The building of positive relationships with others is vital in any working world and this is particularly the case when working with a wide range of professionals, all of whom have the child’s best interests at heart. I have tried to build such relationships with schools and LAs via various forms of communication, the attending of meetings with them and the offering of the School Support Programme when this has been felt to be beneficial. I hope that all of the schools, local authorities and virtual schools are aware that Nexus Fostering is there to work with them for the benefit of the children and carers.

What is the most rewarding part of your job as Nexus Fostering's head of education?

I am a strong believer that learning can take many forms and, although it is wonderful to see the young people doing well in their SATs, GCSEs and other forms of qualification, it is equally rewarding to feel that I have played a small role in such things as improving a child’s confidence in a school situation, helping with an anxiety issue or giving guidance with an EHCP application.

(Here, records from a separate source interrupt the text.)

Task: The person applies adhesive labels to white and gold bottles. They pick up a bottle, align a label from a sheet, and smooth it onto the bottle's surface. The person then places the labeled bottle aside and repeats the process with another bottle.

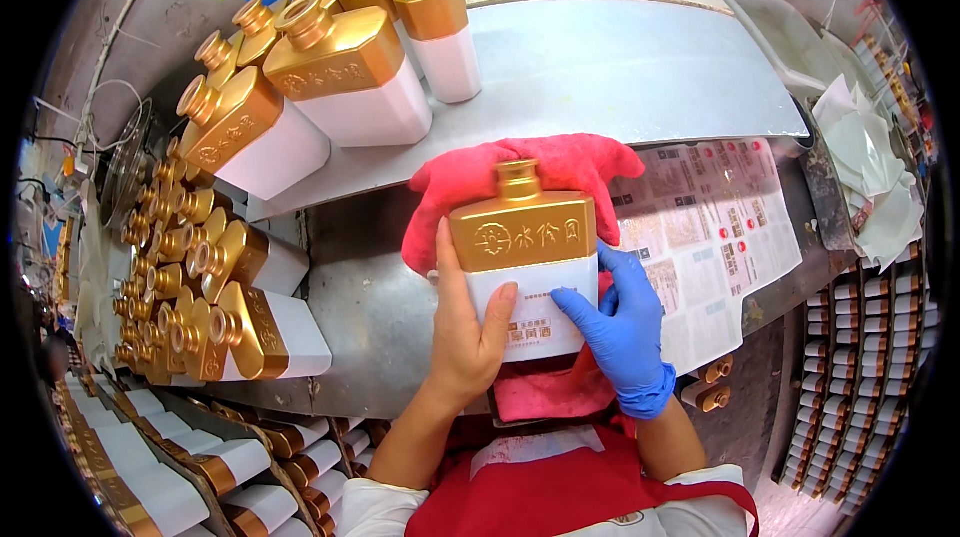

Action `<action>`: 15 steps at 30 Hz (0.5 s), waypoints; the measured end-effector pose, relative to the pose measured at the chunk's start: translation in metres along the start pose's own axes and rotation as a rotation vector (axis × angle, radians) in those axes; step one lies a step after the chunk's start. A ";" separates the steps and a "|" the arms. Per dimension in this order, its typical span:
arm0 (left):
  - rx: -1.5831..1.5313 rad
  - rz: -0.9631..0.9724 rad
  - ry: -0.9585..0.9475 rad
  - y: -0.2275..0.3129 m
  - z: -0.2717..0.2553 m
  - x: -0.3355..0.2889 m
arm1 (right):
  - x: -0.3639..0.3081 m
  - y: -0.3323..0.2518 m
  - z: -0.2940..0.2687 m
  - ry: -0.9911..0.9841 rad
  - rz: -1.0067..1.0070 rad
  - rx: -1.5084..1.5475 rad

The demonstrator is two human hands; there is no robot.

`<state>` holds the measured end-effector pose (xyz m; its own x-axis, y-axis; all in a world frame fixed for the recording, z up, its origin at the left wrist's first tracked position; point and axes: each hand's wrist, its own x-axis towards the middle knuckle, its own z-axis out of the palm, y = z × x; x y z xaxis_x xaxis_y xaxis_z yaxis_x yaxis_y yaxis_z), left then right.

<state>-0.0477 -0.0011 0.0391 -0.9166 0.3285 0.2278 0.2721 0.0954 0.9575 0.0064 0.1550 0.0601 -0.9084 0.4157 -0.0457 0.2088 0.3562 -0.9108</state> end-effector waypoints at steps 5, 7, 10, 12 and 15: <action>0.039 -0.041 0.008 0.006 0.000 0.001 | -0.001 0.002 -0.002 -0.011 -0.005 -0.006; 0.023 -0.046 0.007 0.006 -0.001 0.002 | 0.001 0.002 -0.002 -0.005 -0.029 -0.007; -0.042 0.004 0.001 0.000 -0.002 0.001 | 0.001 0.008 -0.007 -0.092 0.046 0.053; -0.039 0.024 -0.018 -0.001 -0.004 0.000 | -0.001 0.009 -0.010 -0.127 0.084 0.085; 0.023 0.001 -0.063 0.002 -0.005 -0.001 | -0.006 0.014 -0.007 -0.135 0.107 0.174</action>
<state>-0.0479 -0.0060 0.0422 -0.8961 0.3875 0.2166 0.2805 0.1158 0.9529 0.0170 0.1635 0.0507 -0.9272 0.3232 -0.1893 0.2512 0.1615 -0.9544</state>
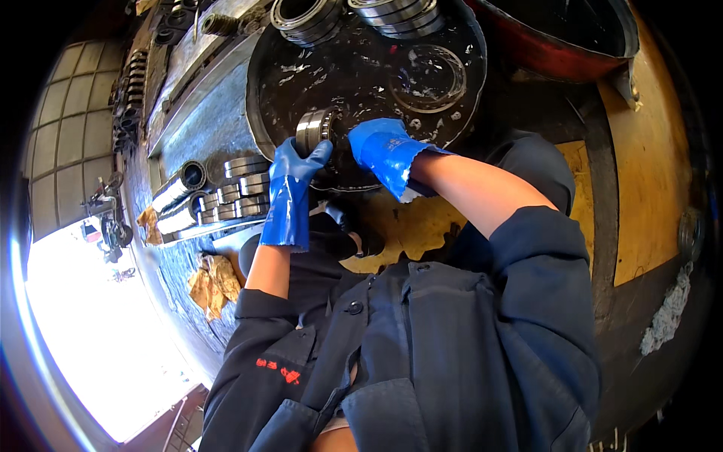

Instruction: The person washes metal bearings in a basin of liquid, cleans them with a brush, and places them onto a metal tray.

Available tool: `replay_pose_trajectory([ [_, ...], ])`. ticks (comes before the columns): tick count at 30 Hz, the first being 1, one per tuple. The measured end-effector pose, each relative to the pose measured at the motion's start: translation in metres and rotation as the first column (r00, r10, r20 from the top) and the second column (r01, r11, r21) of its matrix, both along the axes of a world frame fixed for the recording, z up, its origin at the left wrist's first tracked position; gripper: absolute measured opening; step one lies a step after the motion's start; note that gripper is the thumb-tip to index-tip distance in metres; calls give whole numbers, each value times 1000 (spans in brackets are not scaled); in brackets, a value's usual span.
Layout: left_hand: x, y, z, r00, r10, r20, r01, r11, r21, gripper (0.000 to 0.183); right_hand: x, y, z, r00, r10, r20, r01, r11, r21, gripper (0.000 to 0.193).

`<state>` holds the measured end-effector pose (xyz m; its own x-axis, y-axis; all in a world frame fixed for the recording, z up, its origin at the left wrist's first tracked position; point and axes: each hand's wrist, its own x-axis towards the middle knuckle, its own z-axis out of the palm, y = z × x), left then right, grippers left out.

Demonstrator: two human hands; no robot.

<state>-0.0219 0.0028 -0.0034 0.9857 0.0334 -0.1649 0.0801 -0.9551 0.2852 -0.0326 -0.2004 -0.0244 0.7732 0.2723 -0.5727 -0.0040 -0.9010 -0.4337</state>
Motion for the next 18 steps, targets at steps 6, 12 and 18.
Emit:
replay_pose_trajectory([
  [6, 4, -3, 15, 983, 34, -179, -55, 992, -113, 76, 9, 13, -22, 989, -100, -111, 119, 977, 178, 37],
  [12, 13, -5, 12, 987, -33, -160, 19, 996, -84, 76, -4, 29, -79, 964, -220, -151, 267, 822, 503, 45],
  [18, 83, 31, -52, 916, -267, -300, 177, 939, -295, 57, 1, 46, -94, 933, -258, -250, 359, 621, 697, 46],
])
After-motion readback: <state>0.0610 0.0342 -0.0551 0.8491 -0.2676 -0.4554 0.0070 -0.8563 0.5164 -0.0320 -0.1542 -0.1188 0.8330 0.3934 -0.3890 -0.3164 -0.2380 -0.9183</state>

Feedback from a Primary School Head Teacher

Hi Andy, Thank you for visiting today, it was really helpful. I would just like to take this opportunity to thank you for all your help and support in school.  You have been so supportive and informative with the training and guidance towards my staff, this has made a significant impact on those staff who work with the child you are involved with.  It is always good to know that I can give you a call and have a chat about things we are having a bit of a struggle with and know that you will give honest, sensitive and constructive input to help us to move forward.  Your advice and support for me personally has been second to none!